- _EXERCISE INSTRUCTIONS_: Your answer must be every line below, repeated exactly.

- _AVAILABLE DATA_:
************

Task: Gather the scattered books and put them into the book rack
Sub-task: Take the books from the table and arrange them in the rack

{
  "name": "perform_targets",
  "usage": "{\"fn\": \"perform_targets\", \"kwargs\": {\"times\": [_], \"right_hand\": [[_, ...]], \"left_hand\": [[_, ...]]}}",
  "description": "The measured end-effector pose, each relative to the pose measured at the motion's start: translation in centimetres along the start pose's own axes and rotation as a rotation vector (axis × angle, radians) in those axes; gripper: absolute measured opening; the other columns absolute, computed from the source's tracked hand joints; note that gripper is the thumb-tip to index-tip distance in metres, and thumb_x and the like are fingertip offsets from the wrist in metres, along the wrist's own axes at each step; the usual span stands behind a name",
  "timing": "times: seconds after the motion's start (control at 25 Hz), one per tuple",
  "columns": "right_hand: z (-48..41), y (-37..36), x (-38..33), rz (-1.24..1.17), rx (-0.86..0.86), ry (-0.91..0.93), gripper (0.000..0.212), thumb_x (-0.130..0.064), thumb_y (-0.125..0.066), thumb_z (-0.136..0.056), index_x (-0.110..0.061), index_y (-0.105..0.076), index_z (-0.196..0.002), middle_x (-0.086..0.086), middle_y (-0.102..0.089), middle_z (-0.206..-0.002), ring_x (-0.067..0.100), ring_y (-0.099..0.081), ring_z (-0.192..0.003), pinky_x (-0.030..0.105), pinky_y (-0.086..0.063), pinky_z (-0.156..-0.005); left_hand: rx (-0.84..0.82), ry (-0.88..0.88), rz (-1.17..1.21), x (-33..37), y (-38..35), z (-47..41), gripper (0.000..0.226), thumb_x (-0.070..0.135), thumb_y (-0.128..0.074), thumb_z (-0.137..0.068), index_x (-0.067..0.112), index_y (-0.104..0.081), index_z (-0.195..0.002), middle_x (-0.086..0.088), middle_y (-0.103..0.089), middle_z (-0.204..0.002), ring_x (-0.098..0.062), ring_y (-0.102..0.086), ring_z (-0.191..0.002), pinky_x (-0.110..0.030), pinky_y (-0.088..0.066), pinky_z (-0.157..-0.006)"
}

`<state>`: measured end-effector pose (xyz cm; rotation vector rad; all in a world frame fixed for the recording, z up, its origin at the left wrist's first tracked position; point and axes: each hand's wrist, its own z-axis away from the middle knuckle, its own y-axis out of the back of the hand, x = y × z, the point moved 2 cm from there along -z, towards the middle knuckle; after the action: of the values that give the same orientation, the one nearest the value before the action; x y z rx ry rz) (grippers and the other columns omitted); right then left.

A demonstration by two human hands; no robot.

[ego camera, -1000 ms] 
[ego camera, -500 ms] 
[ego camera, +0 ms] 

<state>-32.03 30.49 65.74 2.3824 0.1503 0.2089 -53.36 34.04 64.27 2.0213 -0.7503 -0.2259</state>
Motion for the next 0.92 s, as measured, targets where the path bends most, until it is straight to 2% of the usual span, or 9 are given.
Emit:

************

- _EXPECTED OUTPUT_:
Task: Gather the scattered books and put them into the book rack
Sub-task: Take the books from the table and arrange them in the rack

{
  "name": "perform_targets",
  "usage": "{\"fn\": \"perform_targets\", \"kwargs\": {\"times\": [_], \"right_hand\": [[_, ...]], \"left_hand\": [[_, ...]]}}",
  "description": "The measured end-effector pose, each relative to the pose measured at the motion's start: translation in centimetres along the start pose's own axes and rotation as a rotation vector (axis × angle, radians) in those axes; gripper: absolute measured opening; the other columns absolute, computed from the source's tracked hand joints; note that gripper is the thumb-tip to index-tip distance in metres, and thumb_x and the like are fingertip offsets from the wrist in metres, along the wrist's own axes at each step; the usual span stands behind a name",
  "timing": "times: seconds after the motion's start (control at 25 Hz), one per tuple",
  "columns": "right_hand: z (-48..41), y (-37..36), x (-38..33), rz (-1.24..1.17), rx (-0.86..0.86), ry (-0.91..0.93), gripper (0.000..0.212), thumb_x (-0.130..0.064), thumb_y (-0.125..0.066), thumb_z (-0.136..0.056), index_x (-0.110..0.061), index_y (-0.105..0.076), index_z (-0.196..0.002), middle_x (-0.086..0.086), middle_y (-0.102..0.089), middle_z (-0.206..-0.002), ring_x (-0.067..0.100), ring_y (-0.099..0.081), ring_z (-0.192..0.003), pinky_x (-0.030..0.105), pinky_y (-0.086..0.063), pinky_z (-0.156..-0.005); left_hand: rx (-0.84..0.82), ry (-0.88..0.88), rz (-1.17..1.21), x (-33..37), y (-38..35), z (-47..41), gripper (0.000..0.226), thumb_x (-0.070..0.135), thumb_y (-0.128..0.074), thumb_z (-0.137..0.068), index_x (-0.067..0.112), index_y (-0.104..0.081), index_z (-0.195..0.002), middle_x (-0.086..0.088), middle_y (-0.103..0.089), middle_z (-0.204..0.002), ring_x (-0.098..0.062), ring_y (-0.102..0.086), ring_z (-0.191..0.002), pinky_x (-0.110..0.030), pinky_y (-0.088..0.066), pinky_z (-0.157..-0.006)"
}

`<state>`: measured end-effector pose (xyz cm; rotation vector rad; all in a world frame fixed for the recording, z up, its origin at the left wrist's first tracked position; point and axes: each hand's wrist, its own z-axis away from the middle knuckle, its own y-axis out of the back of the hand, x = y × z, the point moved 2 cm from there along -z, towards the middle knuckle; after the action: of the values that give the same orientation, the one nearest the value before the action; x y z rx ry rz) (grippers and the other columns omitted); right then left.

A demonstration by two human hands; no robot.

[ego camera, -1000 ms] 
[ego camera, -500 ms] 
[ego camera, +0 ms] 

<state>-32.03 30.49 65.74 2.3824 0.1503 0.2089 -53.36 34.04 64.27 2.0213 -0.7503 -0.2259</state>
Motion for the next 0.92 s, as measured, targets where the path bends most, until it is straight to 2% of the usual span, or 9 are given.
Emit:

The exercise requires no further output.